Une autre façon de gagner de l’argent avec l’immobilier est d’acheter des propriétés qui ont besoin d’être rénovées afin de les revendre plus tard avec un bénéfice. Cette option est également plus adaptée aux investisseurs expérimentés et là aussi, des pièges fiscaux tels que la règle des trois objets mentionnée ci-dessus menacent.

Gagnez de l’argent avec des fonds immobiliers et autres.

Il n’est pas toujours nécessaire d’investir directement dans l’immobilier pour faire des bénéfices avec de l’or en béton. Les actions ou les fonds immobiliers offrent la possibilité de devenir actionnaire d’un ou de plusieurs biens immobiliers, même avec des sommes relativement faibles. Des plates-formes de crowd-investissement sont également disponibles depuis un certain temps : Là, les particuliers ont la possibilité de préfinancer les projets des promoteurs. Il existe pour cela des taux d’intérêt nettement plus élevés que les taux de crédit habituels des banques, mais il y a aussi un certain risque de défaillance.
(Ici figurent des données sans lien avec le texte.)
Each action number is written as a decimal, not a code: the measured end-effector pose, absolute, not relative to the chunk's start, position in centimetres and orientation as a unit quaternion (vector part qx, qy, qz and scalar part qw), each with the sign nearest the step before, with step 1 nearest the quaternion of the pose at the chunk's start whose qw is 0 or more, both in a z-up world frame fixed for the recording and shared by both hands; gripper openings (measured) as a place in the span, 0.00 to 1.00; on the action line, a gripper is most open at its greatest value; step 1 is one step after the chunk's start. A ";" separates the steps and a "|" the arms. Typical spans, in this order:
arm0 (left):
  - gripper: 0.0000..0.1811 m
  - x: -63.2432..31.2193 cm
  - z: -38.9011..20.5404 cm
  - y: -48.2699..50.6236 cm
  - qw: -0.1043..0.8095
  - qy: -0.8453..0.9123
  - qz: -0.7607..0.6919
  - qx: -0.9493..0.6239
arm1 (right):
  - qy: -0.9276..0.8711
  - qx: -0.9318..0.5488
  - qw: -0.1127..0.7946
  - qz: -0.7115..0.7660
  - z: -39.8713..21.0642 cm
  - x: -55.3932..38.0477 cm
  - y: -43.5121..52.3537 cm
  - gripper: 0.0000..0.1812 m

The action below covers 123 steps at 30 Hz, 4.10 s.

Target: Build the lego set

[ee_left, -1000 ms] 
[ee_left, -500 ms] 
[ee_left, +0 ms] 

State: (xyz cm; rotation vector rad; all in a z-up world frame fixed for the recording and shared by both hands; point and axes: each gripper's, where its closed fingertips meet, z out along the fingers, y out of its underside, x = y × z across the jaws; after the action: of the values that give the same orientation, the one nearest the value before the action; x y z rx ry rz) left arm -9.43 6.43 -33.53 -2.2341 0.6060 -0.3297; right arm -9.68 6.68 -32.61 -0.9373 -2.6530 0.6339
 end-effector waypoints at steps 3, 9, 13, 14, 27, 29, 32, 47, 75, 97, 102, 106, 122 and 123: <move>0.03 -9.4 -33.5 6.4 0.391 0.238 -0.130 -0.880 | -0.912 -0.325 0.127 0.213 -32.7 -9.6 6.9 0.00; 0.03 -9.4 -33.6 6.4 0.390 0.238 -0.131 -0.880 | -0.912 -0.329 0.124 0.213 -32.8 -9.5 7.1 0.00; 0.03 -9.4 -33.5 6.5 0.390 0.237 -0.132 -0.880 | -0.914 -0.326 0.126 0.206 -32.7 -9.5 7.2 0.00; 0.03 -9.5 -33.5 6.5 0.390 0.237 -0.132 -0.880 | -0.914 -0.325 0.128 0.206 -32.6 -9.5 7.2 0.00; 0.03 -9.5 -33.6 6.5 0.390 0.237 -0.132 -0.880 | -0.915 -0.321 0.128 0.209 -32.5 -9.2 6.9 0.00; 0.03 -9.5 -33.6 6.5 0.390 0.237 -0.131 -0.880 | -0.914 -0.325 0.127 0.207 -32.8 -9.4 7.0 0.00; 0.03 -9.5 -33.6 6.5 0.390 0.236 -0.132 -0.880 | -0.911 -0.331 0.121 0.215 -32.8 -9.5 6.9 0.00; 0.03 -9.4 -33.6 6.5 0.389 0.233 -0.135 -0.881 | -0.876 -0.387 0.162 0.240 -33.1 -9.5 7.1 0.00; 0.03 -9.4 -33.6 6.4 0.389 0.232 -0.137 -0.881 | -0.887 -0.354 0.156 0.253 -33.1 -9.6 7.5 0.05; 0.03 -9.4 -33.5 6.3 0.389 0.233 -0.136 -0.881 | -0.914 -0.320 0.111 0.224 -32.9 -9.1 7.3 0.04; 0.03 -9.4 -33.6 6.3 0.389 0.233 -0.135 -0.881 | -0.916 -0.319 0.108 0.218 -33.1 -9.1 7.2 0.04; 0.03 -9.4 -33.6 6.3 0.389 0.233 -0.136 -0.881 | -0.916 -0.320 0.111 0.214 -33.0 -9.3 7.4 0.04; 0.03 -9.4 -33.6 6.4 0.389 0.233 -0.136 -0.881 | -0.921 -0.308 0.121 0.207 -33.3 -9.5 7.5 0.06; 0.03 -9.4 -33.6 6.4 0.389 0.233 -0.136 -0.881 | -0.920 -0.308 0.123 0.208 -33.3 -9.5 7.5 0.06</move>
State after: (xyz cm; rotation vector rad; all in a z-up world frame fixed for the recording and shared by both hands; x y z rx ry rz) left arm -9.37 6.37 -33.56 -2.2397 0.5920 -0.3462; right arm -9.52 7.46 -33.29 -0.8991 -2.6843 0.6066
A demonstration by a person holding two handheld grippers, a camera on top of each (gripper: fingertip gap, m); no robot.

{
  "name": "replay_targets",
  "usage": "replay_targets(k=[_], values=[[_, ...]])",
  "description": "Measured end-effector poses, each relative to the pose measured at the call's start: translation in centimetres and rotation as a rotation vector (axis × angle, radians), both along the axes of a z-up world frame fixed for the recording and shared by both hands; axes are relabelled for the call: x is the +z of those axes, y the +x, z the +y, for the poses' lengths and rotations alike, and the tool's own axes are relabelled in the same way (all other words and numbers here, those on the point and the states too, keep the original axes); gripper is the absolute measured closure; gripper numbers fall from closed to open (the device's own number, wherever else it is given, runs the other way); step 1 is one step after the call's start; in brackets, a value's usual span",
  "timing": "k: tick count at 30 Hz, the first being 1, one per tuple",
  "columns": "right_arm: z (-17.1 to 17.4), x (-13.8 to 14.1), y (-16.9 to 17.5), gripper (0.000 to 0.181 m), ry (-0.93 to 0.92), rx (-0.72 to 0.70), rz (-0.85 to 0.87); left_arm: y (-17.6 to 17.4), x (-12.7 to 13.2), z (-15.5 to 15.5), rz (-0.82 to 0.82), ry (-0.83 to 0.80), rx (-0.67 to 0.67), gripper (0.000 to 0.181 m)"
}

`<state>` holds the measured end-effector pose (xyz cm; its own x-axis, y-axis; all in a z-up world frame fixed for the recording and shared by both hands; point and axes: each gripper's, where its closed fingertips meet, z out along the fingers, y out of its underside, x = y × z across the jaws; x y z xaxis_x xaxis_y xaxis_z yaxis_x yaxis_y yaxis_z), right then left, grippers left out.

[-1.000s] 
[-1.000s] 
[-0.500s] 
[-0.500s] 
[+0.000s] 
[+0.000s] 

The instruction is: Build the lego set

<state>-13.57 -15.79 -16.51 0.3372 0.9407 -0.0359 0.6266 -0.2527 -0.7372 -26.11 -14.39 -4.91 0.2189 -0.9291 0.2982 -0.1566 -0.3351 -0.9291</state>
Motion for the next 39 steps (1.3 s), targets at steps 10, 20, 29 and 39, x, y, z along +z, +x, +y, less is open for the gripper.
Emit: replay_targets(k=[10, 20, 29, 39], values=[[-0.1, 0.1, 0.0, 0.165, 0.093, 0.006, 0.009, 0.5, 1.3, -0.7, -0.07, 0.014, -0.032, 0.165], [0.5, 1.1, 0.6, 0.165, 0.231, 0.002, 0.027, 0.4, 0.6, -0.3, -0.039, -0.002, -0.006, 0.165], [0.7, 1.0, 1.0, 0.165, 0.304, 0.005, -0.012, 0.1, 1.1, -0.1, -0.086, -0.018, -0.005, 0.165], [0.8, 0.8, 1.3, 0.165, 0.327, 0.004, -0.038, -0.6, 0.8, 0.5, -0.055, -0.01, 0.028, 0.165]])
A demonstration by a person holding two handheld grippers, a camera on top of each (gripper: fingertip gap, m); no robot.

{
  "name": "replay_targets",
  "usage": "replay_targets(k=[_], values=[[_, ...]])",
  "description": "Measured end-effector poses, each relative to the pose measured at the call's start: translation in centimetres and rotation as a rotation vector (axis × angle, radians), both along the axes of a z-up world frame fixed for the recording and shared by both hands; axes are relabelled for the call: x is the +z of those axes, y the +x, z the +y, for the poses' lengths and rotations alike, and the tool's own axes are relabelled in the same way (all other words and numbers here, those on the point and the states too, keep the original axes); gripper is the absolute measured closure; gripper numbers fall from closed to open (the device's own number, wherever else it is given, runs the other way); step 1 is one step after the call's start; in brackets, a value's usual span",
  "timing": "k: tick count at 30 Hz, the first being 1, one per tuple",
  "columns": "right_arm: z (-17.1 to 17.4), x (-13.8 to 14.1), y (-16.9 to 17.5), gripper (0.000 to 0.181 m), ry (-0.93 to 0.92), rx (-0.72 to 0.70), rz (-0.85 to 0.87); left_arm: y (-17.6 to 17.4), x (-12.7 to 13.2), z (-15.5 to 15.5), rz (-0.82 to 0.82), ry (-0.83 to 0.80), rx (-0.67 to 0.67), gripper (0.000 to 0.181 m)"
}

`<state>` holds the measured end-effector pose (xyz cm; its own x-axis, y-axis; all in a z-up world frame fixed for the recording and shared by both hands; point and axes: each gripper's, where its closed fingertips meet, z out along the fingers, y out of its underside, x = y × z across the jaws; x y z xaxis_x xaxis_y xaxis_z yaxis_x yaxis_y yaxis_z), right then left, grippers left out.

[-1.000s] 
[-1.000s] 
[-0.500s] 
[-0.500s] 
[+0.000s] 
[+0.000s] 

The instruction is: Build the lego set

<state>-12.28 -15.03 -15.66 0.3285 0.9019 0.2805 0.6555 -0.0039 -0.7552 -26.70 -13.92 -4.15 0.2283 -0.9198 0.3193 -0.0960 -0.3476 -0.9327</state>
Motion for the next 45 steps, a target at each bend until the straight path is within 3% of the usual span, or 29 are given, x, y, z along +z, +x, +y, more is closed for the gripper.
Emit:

Conclusion : le calcul exact est payant

Quiconque veut gagner de l’argent avec des biens immobiliers doit faire des calculs sobres et détaillés et aussi peser les risques tels que les éventuelles vacances. Autre point important : les acheteurs doivent penser au financement à un stade précoce. Car même de petites différences de taux d’intérêt se traduisent par des sommes considérables au fil des ans. Une acquisition immobilière bien pensée, également en ce qui concerne la stratégie de financement, offre une sécurité.